(P2) 2006 Q.3 (b)

Nehpets

Can someone explain the method to doing this?

I looked at the solutions and don't understand them really.

Steoob

eh... subject?

Carsinian Thau

Draw the diagram and use translations to construct the necessary equations.
Bit tired now so I won't be able to go into the specifics but r will move to p by adding 2 to the x value.
Since pr:pq=1:3. The x value of q can be determined by adding 3 times the difference to p. i.e 2+6=8. -> q=(8,0).
Similarly for q to p the y value decreases by 9. Just subtract one third of this from p to move to r. i.e -9-3=-12. -> r=(0,-12).

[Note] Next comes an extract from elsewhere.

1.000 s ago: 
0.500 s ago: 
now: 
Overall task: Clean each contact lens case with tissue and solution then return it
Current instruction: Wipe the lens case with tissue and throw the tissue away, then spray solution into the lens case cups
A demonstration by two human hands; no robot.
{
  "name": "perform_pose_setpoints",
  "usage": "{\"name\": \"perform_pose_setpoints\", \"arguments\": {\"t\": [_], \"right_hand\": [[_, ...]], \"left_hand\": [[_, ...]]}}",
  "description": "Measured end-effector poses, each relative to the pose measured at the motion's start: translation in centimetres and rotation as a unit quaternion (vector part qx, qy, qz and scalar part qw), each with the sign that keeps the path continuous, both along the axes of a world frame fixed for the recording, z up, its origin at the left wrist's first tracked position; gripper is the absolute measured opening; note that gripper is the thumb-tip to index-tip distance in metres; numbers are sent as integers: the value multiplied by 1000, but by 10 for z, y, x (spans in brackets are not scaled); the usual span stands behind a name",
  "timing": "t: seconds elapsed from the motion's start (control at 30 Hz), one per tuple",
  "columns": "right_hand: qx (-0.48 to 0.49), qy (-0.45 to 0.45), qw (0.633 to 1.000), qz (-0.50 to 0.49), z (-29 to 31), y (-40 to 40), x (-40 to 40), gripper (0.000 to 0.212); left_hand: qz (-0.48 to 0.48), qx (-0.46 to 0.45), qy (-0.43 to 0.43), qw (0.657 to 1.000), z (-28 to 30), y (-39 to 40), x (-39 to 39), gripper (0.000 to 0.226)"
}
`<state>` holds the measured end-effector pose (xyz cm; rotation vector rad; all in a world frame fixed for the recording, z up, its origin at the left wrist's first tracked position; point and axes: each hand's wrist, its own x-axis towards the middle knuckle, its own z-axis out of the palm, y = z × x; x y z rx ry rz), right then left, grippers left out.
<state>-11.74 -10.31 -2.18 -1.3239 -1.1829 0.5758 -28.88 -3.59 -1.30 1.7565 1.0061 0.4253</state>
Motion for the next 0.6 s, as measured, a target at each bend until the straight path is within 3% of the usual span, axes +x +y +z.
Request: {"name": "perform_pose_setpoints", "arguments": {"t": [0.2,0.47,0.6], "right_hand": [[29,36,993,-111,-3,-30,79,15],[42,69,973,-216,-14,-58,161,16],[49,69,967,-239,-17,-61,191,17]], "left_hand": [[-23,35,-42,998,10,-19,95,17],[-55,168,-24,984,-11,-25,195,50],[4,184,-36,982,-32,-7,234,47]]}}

Sorry about the lack of clarity.

Carsinian Thau

sorry about my typing but the is supposed to be : p above.
i blame the interweb...

Carsinian Thau

Draw the diagram and use translations to construct the necessary equations.
Bit tired now so I won't be able to go into the specifics but r will move to p by adding 2 to the x value.
Since │pr│:│pq│=1:3. The x value of q can be determined by adding 3 times the difference to p. i.e 2+6=8. -> q=(8,0).
Similarly for q to p the y value decreases by 9. Just subtract one third of this from p to move to r. i.e -9-3=-12. -> r=(0,-12).

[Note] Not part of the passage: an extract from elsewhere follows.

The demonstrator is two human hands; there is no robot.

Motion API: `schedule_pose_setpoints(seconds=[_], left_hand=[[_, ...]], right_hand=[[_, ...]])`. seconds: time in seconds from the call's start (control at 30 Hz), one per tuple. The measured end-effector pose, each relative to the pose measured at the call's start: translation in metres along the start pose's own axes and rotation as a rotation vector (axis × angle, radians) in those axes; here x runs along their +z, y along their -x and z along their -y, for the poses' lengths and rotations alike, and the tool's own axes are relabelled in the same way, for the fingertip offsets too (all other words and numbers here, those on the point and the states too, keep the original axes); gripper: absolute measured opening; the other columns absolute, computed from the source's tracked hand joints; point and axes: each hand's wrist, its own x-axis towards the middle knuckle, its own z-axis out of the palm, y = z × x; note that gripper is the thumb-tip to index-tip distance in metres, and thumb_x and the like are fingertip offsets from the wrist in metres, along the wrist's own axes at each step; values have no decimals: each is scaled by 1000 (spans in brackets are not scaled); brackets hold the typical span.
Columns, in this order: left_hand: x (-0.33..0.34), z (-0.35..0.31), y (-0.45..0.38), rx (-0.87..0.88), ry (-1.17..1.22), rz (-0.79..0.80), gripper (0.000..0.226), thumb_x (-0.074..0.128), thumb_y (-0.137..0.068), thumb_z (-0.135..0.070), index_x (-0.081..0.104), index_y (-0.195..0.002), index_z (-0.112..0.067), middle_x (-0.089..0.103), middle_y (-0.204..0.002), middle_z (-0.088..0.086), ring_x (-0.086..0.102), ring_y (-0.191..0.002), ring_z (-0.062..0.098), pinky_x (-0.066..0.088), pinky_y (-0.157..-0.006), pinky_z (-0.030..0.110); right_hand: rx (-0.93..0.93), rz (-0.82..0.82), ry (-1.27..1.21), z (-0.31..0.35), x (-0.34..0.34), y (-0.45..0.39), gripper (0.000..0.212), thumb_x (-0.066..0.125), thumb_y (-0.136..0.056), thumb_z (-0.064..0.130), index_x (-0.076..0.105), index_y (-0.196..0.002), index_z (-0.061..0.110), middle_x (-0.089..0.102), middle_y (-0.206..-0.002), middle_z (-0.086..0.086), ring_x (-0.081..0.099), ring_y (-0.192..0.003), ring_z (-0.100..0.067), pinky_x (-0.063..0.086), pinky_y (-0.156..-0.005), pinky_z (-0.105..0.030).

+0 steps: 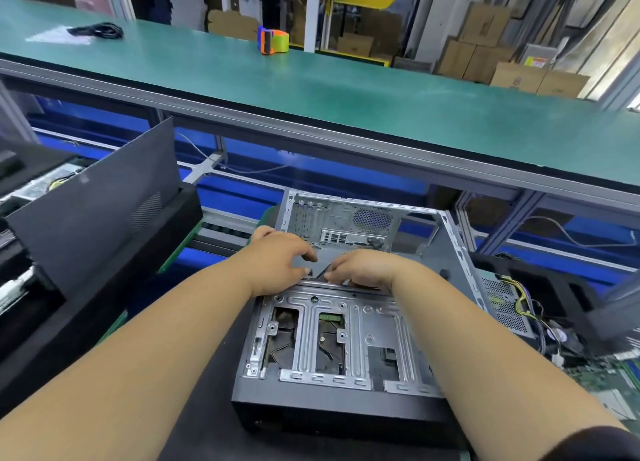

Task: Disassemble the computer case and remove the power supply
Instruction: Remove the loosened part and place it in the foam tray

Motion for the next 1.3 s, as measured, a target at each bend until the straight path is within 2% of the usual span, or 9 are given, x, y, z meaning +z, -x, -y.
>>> schedule_pose_setpoints(seconds=[0.1,0.4,0.47,0.57,0.73,0.87,1.0,1.1,1.3], left_hand=[[3,2,-9,19,-44,-6,26,53,-94,-44,61,-119,-40,57,-123,-21,45,-123,2,11,-113,35],[8,9,-33,-16,-51,-43,17,50,-96,-44,63,-106,-42,56,-114,-20,44,-121,6,0,-114,45],[8,8,-38,-12,-58,-43,20,47,-97,-45,63,-109,-41,57,-115,-19,45,-121,8,1,-112,44],[8,7,-44,-49,6,-78,24,46,-96,-47,59,-116,-42,57,-120,-17,46,-121,9,5,-110,40],[5,4,-44,-161,172,-156,46,52,-94,-47,42,-138,-37,47,-140,-8,42,-128,18,19,-111,40],[5,-4,-45,-201,188,-212,70,53,-87,-60,29,-147,-31,44,-143,-3,41,-130,24,26,-109,44],[9,-21,-51,-237,145,-171,115,51,-65,-86,5,-153,-30,39,-145,1,41,-130,26,33,-107,46],[13,-33,-56,-252,44,-149,131,46,-54,-95,-13,-152,-31,38,-143,4,41,-128,29,34,-103,46],[7,-56,-59,-132,28,-322,132,68,-58,-71,-19,-149,-32,40,-132,6,42,-117,27,42,-94,41]], right_hand=[[2,70,-25,-3,-1,-10,37,60,-96,38,66,-127,19,63,-130,-1,55,-121,-22,35,-112,-42],[12,73,-214,-14,3,-30,26,63,-95,24,69,-119,16,66,-126,-6,55,-122,-27,36,-112,-47],[28,34,-213,-15,0,-33,24,60,-98,27,68,-118,17,67,-116,-5,60,-108,-24,45,-104,-44],[76,-5,-497,-19,-2,-40,16,54,-101,18,67,-94,12,64,-76,-2,64,-64,-13,58,-67,-31],[122,-101,-708,-29,-13,-43,17,51,-102,13,65,-93,13,68,-90,-10,68,-74,-18,58,-53,-27],[98,-238,-755,-35,-26,-41,18,49,-103,13,63,-92,10,67,-89,-12,70,-73,-19,59,-56,-27],[70,-433,-851,-40,-32,-36,20,47,-104,14,65,-100,6,70,-94,-14,71,-77,-21,59,-64,-29],[33,-576,-863,-38,-34,-24,24,46,-103,14,64,-88,14,70,-94,-14,69,-81,-25,59,-67,-33],[-85,-687,-1035,-38,-39,18,19,49,-101,14,67,-98,9,74,-90,-12,73,-75,-23,57,-60,-29]])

Sorry about the lack of clarity.

Much better, anyone know how I get rid of the other two posts?

JC 2K3

Edit, then select to delete em.

genericgoon

FOr this question i actually used the line bisecting formula. Put p=(x,0) and r=(0,y) then using the formula split it into the 1:3 ratio then equating the x bit to the x bit of p and the same for the y part i got x and y and thus the points. I know its not the on in the marking scheme but it works.

Nehpets

Have the points and equations.. I don't understand the moving as in "r will move to p by adding 2 to the x value."

Nehpets

genericgoon wrote:

FOr this question i actually used the line bisecting formula. Put p=(x,0) and r=(0,y) then using the formula split it into the 1:3 ratio then equating the x bit to the x bit of p and the same for the y part i got x and y and thus the points. I know its not the on in the marking scheme but it works.

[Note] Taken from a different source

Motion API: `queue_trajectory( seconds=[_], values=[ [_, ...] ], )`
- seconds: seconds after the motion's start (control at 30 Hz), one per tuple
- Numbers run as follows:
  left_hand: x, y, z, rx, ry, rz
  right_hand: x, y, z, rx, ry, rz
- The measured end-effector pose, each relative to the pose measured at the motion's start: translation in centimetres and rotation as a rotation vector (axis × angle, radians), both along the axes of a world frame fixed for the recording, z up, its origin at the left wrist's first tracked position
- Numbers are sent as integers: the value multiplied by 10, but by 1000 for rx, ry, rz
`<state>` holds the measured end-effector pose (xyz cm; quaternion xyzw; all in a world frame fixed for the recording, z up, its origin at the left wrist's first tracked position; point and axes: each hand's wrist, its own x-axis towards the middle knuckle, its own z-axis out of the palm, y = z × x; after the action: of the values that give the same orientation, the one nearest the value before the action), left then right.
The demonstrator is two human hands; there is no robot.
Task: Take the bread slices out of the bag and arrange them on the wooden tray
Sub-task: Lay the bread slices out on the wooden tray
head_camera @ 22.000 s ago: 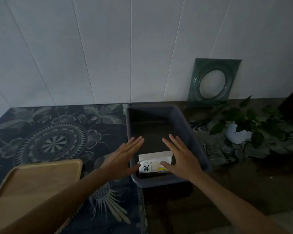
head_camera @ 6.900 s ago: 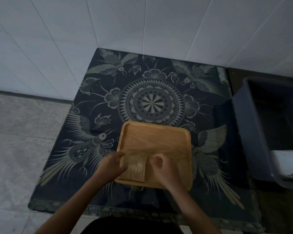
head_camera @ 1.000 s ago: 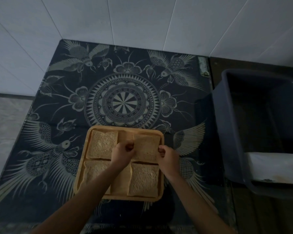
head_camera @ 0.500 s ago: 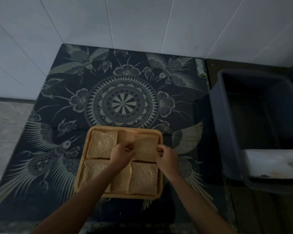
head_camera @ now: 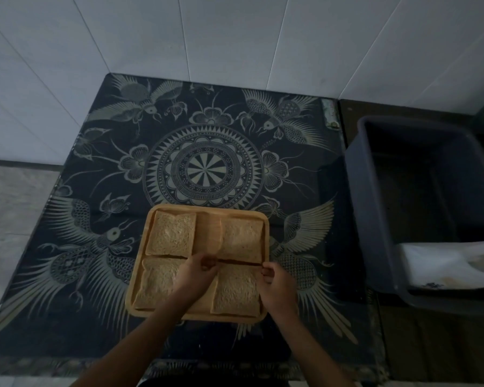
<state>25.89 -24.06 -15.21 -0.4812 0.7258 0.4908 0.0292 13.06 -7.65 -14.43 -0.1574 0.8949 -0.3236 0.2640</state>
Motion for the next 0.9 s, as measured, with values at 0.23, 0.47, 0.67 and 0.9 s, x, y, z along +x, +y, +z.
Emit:
queue_trajectory(
  seconds=[0.23,0.47,0.67,0.9],
  values=[
    [-2,3,4,2,33,30,2,-3,1,-11,-41,-32],
    [-3,7,10,-4,73,9,-1,-2,1,-4,-14,7],
    [-1,8,13,15,98,18,-2,-3,2,11,-14,22],
    [7,-7,16,-2,75,-65,0,-8,8,49,65,57]
  ],
)
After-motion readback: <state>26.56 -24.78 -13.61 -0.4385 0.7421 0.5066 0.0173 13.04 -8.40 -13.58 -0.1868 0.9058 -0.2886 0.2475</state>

Thank you! I was trying this earlier but must have done something wrong, just did it there and got it.

Will that always be an option of using that formula? I really don't like that other way.

Argh.... spent all day doing the line.. 5 questions for tomorrow

genericgoon

Yes the only problem with that way is making sure you have the ratio[H:k] and the points in the rite order.

Nehpets

That might have been the problem earlier! Is there anyway to know?

Like say it splits the line segment [ab] in 4:5 then point a is x1y1 and b is x2y2?

genericgoon

Its easy enough if you draw the diagram. In our book it gives a little diagram of the division and thus from it its easy enough to figure it out.

MathsManiac

Also, you can think of it like a weighted mean.

The midpoint is the unweighted mean of the two points. If you want to get closer to point a than point b, you need more of a than b. So if the ratio is, for example, 3:1, and you want to be closer to a than to b, you'll need three times a's co-ordinates and one times b's co-ordinates, (all divided by 4 of course).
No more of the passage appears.